WORK REQUIRED: Retype, word for word, each line between the lines holding "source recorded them" and "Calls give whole", inclusive, and leave the rest of the data alone.

DATA RECORDS:
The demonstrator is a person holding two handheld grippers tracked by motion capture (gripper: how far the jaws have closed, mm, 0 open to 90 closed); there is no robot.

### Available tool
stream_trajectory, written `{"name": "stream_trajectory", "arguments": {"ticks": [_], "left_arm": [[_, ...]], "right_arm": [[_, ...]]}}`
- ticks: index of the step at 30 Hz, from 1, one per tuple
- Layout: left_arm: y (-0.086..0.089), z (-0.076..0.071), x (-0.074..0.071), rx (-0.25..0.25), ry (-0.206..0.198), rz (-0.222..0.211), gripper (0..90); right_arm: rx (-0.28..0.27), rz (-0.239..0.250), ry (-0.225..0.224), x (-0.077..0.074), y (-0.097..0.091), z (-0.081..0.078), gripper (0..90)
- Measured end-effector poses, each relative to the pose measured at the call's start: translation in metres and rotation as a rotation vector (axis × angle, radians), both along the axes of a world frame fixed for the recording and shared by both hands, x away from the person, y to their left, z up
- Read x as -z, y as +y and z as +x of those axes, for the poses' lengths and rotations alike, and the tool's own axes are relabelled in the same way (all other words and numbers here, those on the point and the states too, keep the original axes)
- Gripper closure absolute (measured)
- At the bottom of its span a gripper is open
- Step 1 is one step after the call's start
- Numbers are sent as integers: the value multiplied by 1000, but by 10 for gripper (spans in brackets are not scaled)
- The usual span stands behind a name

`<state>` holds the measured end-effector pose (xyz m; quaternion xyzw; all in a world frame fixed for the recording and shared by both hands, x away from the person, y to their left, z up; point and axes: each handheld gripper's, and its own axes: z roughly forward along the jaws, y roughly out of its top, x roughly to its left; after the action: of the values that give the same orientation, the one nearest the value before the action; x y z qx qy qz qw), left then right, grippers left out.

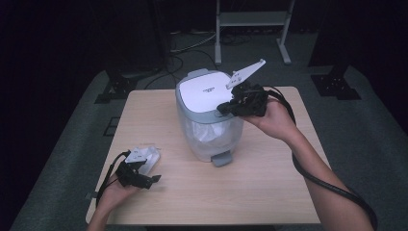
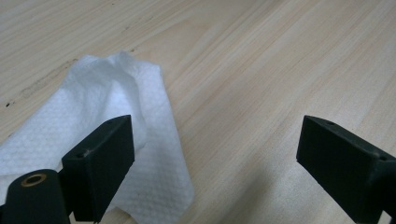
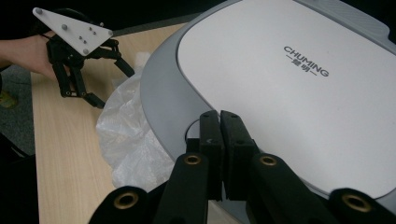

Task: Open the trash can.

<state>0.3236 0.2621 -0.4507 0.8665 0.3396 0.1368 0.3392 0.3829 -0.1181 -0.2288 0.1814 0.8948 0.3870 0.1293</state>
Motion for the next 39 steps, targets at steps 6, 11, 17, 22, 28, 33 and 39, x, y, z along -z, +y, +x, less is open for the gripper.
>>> {"name": "stream_trajectory", "arguments": {"ticks": [6,11,17,22,28,33,39], "left_arm": [[2,0,-1,-7,-5,-7,102],[1,0,0,-5,-1,-5,102],[1,0,-1,-3,-1,-4,102],[0,0,0,-3,-2,-5,102],[1,0,-1,-5,-3,-7,102],[0,0,0,-3,-4,-3,102],[2,0,-1,-10,-9,-13,102]], "right_arm": [[-1,11,-1,1,0,1,877],[1,23,4,2,-1,1,877],[6,21,-1,2,-1,0,878],[5,29,4,3,-2,-1,892],[2,26,-1,5,-2,-1,897],[7,25,3,5,-3,-2,895],[9,30,-9,6,-8,-6,823]]}}
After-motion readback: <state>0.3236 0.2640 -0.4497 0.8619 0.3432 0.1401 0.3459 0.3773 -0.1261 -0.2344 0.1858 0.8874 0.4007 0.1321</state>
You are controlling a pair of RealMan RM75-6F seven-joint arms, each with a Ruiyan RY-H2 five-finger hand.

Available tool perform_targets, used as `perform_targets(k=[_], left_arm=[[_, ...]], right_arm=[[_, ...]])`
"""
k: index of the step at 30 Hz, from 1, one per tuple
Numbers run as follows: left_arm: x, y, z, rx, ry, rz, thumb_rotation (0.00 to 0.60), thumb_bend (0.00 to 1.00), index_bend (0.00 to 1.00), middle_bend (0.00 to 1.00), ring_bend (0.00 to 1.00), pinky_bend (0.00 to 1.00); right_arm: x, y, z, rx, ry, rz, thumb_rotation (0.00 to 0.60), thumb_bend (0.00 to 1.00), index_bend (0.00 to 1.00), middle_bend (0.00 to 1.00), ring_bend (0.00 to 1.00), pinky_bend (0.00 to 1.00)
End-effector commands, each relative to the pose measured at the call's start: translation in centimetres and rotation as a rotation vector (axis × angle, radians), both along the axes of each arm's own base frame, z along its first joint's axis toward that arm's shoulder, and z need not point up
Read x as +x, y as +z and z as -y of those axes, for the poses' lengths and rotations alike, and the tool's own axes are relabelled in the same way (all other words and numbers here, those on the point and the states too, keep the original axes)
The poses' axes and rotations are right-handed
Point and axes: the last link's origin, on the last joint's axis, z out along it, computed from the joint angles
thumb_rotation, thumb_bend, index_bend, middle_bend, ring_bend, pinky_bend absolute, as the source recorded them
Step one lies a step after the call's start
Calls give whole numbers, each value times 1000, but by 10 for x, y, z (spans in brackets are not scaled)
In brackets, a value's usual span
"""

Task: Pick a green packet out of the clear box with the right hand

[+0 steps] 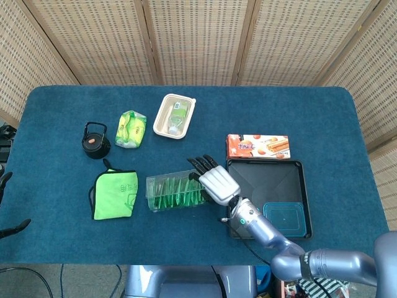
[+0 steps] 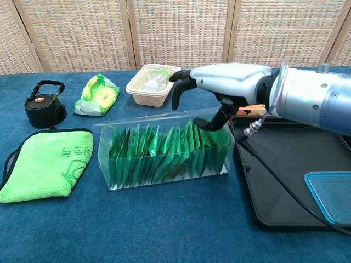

RESPONSE TO THIS TASK:
thumb_rotation, thumb_bend, index_bend, middle_bend, ring_bend, pinky_bend absolute, as the source recorded them
Step one lies a step after the call's start
Calls give whole numbers, each value times 1000, but by 10 for x, y, z (spans in brackets are not scaled)

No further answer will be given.